= What the exercise asks =
From the line containing "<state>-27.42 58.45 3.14" to the final line of the listing, restate each line word for word and add nothing.

• • • • • • •

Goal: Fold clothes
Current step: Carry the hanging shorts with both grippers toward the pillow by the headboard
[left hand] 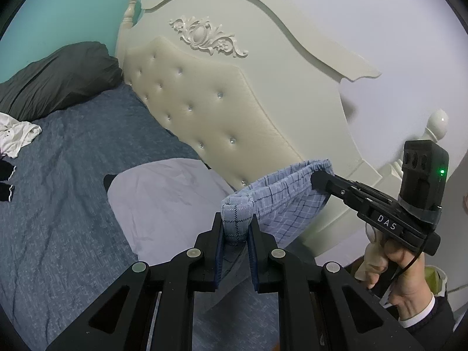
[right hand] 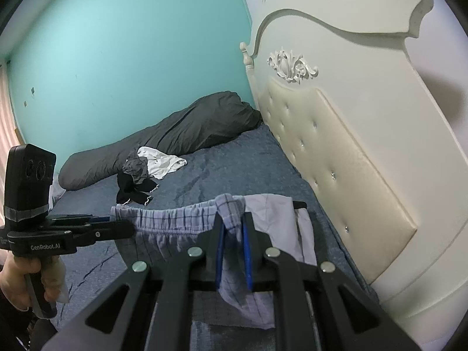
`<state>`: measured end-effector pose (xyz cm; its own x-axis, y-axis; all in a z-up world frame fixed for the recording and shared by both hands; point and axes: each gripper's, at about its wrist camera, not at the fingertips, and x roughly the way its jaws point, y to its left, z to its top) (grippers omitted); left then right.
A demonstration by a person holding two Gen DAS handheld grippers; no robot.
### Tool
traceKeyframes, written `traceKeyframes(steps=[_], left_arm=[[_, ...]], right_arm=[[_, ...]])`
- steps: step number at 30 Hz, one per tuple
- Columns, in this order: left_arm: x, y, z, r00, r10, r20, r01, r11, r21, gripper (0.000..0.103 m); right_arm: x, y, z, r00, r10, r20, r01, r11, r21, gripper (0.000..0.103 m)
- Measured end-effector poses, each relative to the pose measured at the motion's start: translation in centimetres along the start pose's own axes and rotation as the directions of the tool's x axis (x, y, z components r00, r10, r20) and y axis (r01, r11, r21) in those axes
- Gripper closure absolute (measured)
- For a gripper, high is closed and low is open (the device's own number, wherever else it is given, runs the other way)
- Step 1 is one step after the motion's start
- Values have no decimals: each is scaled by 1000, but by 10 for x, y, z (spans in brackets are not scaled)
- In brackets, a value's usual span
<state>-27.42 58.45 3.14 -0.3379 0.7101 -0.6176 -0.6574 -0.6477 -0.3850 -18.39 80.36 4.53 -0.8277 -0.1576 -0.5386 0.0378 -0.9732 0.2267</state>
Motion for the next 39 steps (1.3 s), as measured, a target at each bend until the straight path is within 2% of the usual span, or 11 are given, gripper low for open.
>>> traceKeyframes(steps=[20,39], left_arm=[[34,27,12,999,20,-37,-21,999,-24,87],[94,81,17,994,35,-108,-44,996,-76,87]], right_arm=[[40,-10,8,999,-12,-45,12,1000,4,92],[118,-20,16,987,-51,-150,49,999,-17,92]])
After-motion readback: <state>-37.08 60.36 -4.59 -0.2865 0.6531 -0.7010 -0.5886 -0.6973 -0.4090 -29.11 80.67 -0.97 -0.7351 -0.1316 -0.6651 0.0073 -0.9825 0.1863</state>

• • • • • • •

= Task result =
<state>-27.42 58.45 3.14 -0.3379 0.7101 -0.6176 -0.6574 -0.6477 -0.3850 -18.39 80.36 4.53 -0.8277 -0.1576 -0.5386 0.0378 -0.9732 0.2267</state>
Motion for the next 39 steps (1.3 s), as measured, a target at each bend until the straight path is within 2% of the usual span, or 11 are given, gripper low for open.
>>> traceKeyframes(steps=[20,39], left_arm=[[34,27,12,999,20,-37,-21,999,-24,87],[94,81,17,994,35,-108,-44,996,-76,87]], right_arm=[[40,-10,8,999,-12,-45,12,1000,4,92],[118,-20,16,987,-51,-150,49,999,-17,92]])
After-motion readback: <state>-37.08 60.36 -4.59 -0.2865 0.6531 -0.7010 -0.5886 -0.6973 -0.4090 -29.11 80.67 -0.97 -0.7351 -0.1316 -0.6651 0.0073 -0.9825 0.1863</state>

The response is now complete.